TASK REQUIREMENTS →
Each line of the data below between the one containing "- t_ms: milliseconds" and the one containing "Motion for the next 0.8", both included, is to be repeated exactly. Please omit pictures.

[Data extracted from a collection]
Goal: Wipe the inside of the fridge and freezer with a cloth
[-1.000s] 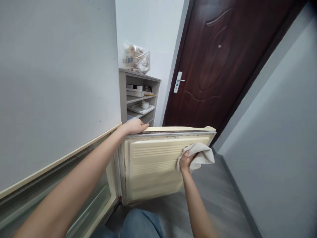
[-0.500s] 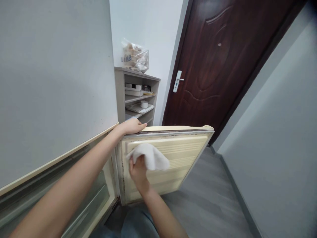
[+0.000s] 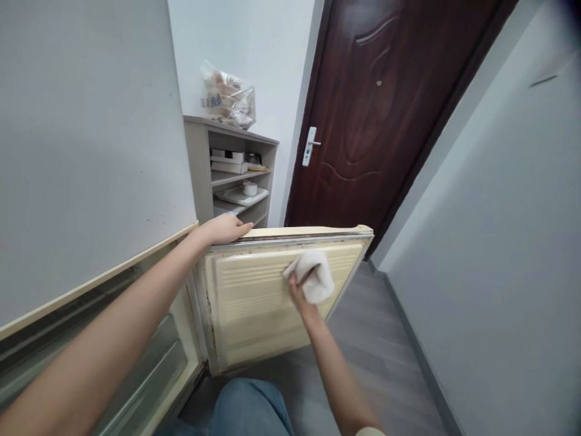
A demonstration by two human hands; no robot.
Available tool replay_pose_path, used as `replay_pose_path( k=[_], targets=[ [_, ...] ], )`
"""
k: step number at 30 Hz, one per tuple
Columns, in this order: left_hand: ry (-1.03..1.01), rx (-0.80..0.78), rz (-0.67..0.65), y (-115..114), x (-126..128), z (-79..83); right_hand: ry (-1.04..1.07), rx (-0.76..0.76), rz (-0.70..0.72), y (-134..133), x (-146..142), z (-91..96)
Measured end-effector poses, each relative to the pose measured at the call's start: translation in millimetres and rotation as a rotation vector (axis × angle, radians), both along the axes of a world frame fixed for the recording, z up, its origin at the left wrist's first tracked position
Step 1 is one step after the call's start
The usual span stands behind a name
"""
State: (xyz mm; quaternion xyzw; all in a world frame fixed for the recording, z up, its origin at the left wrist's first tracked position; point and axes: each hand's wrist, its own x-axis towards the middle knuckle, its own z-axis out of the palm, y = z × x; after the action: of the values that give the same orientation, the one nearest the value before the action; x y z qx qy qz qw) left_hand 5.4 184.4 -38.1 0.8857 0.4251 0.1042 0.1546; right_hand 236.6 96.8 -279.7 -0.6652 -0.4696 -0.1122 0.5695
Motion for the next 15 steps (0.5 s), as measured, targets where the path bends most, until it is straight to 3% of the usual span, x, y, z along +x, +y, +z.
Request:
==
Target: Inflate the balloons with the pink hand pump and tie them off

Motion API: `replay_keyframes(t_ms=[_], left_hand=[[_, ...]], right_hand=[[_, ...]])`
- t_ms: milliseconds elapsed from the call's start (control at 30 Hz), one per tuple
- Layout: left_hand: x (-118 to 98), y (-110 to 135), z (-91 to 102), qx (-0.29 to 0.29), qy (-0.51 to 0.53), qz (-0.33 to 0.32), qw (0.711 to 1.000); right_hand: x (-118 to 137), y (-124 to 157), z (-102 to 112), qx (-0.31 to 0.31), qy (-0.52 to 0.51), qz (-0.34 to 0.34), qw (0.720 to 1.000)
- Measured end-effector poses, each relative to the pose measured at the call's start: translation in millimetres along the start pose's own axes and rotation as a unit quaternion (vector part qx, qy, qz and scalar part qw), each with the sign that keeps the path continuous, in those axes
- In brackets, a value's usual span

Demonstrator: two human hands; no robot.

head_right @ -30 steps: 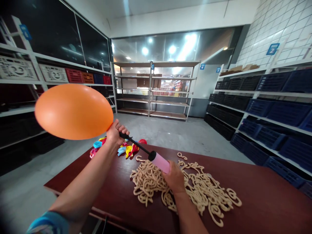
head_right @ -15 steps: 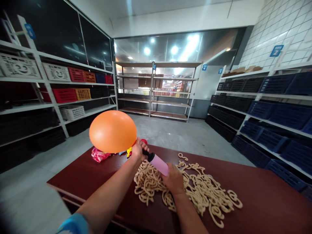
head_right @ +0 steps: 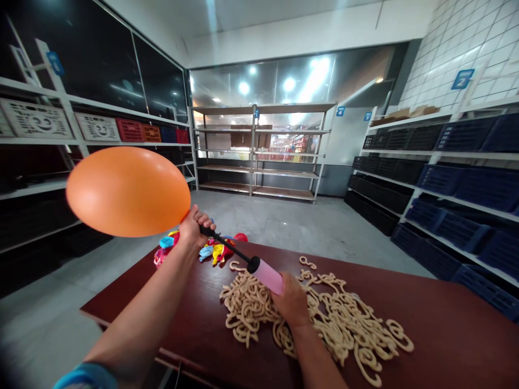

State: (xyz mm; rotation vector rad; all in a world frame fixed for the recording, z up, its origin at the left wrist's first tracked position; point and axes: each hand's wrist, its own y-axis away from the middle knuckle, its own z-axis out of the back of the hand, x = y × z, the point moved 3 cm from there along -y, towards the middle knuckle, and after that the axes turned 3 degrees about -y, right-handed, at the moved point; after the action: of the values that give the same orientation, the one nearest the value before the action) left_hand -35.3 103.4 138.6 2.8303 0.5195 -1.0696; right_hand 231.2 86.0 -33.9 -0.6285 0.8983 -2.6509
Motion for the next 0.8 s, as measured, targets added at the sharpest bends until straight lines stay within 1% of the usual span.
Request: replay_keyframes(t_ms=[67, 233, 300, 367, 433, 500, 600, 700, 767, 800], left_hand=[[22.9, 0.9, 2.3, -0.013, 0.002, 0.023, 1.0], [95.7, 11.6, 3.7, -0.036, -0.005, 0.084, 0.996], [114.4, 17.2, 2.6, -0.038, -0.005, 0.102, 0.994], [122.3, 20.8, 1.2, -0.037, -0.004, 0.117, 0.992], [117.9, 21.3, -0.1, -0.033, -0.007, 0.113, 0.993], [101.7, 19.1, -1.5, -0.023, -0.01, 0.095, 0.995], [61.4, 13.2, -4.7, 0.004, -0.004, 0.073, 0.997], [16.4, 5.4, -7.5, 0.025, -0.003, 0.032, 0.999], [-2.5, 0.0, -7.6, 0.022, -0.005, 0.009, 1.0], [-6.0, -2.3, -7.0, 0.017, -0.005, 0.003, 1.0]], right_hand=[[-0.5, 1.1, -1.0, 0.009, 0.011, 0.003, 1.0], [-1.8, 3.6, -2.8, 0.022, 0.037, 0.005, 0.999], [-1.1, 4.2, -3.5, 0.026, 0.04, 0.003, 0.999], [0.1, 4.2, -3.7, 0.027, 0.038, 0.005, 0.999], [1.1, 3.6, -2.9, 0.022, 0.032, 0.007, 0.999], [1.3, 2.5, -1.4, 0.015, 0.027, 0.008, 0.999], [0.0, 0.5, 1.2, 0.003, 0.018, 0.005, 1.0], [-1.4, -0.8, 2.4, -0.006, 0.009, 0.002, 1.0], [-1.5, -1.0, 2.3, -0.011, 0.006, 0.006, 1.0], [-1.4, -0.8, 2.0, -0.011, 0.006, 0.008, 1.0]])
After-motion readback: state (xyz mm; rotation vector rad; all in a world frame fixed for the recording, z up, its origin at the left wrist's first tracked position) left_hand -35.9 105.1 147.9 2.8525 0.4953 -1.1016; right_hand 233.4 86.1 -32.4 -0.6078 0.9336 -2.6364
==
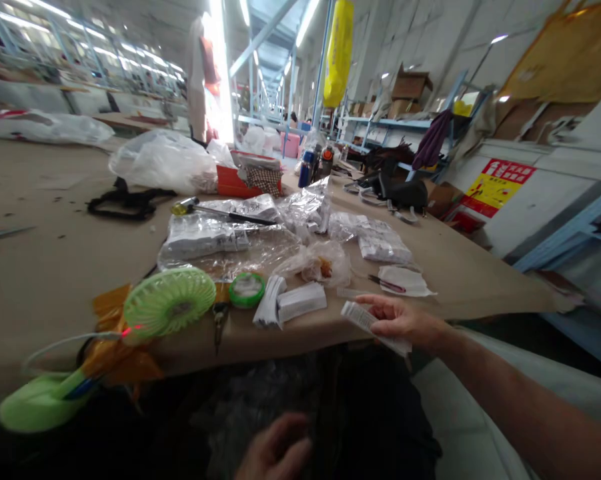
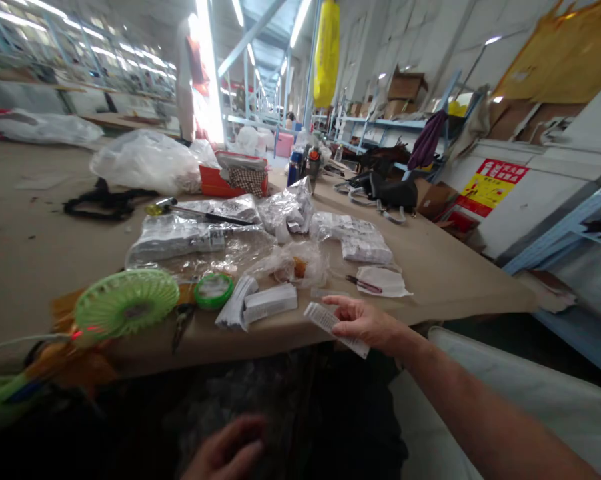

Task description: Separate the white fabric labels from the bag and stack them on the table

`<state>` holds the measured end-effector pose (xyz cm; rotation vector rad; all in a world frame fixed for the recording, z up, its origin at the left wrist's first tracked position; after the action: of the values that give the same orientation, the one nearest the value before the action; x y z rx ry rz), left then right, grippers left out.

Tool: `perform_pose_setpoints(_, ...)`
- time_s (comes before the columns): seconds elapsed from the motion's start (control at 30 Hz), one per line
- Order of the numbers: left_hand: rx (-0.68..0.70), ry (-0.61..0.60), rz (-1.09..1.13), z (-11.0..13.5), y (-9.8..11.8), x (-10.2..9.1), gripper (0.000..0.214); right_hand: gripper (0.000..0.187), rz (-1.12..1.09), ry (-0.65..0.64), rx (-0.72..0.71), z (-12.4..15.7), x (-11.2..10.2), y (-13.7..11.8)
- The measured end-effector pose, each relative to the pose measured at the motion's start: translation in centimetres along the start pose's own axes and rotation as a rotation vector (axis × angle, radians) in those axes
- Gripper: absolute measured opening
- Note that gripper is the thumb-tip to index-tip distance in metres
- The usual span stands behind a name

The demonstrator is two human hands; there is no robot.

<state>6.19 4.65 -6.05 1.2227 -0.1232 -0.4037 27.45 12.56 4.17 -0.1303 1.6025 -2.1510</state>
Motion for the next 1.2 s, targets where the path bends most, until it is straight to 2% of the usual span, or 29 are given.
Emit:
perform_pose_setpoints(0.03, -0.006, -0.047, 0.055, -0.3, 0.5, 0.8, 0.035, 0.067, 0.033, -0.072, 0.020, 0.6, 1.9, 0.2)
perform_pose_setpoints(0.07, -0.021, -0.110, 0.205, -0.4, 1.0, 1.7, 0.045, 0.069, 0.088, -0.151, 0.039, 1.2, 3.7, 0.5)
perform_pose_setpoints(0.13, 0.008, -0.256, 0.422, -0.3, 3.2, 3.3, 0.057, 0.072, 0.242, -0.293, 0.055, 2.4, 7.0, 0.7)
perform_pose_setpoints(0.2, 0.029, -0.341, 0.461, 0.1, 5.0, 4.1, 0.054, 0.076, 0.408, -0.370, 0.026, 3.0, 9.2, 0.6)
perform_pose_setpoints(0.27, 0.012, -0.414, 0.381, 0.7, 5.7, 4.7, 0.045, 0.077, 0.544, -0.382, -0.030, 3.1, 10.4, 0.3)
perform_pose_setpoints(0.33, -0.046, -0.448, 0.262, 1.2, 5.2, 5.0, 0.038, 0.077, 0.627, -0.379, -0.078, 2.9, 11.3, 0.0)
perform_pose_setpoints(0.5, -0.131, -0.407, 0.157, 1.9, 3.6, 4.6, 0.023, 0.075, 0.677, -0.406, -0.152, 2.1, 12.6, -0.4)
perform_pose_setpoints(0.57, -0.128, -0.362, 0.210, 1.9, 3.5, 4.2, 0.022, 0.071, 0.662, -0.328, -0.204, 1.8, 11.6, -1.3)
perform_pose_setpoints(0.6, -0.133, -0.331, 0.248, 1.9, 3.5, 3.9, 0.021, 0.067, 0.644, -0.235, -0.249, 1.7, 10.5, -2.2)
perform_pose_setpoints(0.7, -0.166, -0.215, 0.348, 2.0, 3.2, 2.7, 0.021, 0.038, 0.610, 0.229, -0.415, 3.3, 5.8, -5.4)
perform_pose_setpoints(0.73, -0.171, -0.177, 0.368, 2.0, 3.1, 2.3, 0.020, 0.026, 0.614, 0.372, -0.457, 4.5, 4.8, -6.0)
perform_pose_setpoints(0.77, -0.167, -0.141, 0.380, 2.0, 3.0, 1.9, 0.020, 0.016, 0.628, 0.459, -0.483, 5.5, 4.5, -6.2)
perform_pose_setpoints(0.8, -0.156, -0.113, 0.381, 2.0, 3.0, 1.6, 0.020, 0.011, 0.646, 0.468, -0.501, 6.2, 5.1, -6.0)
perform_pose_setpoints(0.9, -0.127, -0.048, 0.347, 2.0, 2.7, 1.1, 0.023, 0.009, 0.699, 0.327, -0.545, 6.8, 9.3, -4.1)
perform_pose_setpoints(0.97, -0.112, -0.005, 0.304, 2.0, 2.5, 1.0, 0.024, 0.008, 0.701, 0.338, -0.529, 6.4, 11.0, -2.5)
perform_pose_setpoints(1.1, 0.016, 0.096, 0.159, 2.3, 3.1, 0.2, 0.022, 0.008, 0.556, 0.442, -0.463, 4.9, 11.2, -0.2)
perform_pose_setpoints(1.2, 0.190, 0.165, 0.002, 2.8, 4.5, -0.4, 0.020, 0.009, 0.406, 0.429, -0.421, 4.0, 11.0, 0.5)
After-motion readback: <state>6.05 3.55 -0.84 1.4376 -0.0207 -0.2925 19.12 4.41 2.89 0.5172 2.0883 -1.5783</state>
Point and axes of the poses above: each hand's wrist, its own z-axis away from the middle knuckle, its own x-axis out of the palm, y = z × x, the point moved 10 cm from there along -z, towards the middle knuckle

RESPONSE →
- t_ms: milliseconds elapsed from the call's start (control at 30 Hz), one per tuple
- Layout: left_hand: x (-118 to 98), y (-110 to 135), z (-91 to 102), qx (-0.29 to 0.29), qy (-0.51 to 0.53), qz (-0.33 to 0.32), qw (0.711 to 1.000); right_hand: x (-118 to 137), y (-124 to 157), z (-102 to 112), qx (-0.31 to 0.31), qy (-0.52 to 0.51), qz (-0.34 to 0.34), qw (0.720 to 1.000)
- Measured end-effector poses, each relative to the pose measured at the call's start: translation in millimetres along the start pose's own axes and rotation as a unit quaternion (vector part qx, qy, qz and scalar part qw), each with the sign that keeps the path continuous, in those axes
- In brackets, a value's usual span

Demonstrator: two human hands; no robot.

head_right @ -30 steps: 
head_right @ -15 steps: 
head_right @ +0 steps: 

State: (xyz mm; rotation vector rad; all in a world frame fixed for the recording, z up, its origin at the left wrist's first tracked position; point and axes: each hand's wrist, its own y-axis away from the middle knuckle, its own z-axis out of the back of the hand, x = y × z, the point moved 3 cm from there along -y, towards the middle knuckle, and after that the axes turned 3 degrees about -y, right-handed, at the moved point; after the action: of the values that give the same orientation, the one nearest the value before the action) left_hand -35.3 103.4 138.6 2.8303 0.5195 -1.0696; right_hand 231.2 86.0 -33.9 -0.6285 0.8983 -2.6509
Motion for the next 0.8 s, as measured, targets added at the sharpest bends until straight lines stay within 1% of the usual span.

That wraps up the exercise.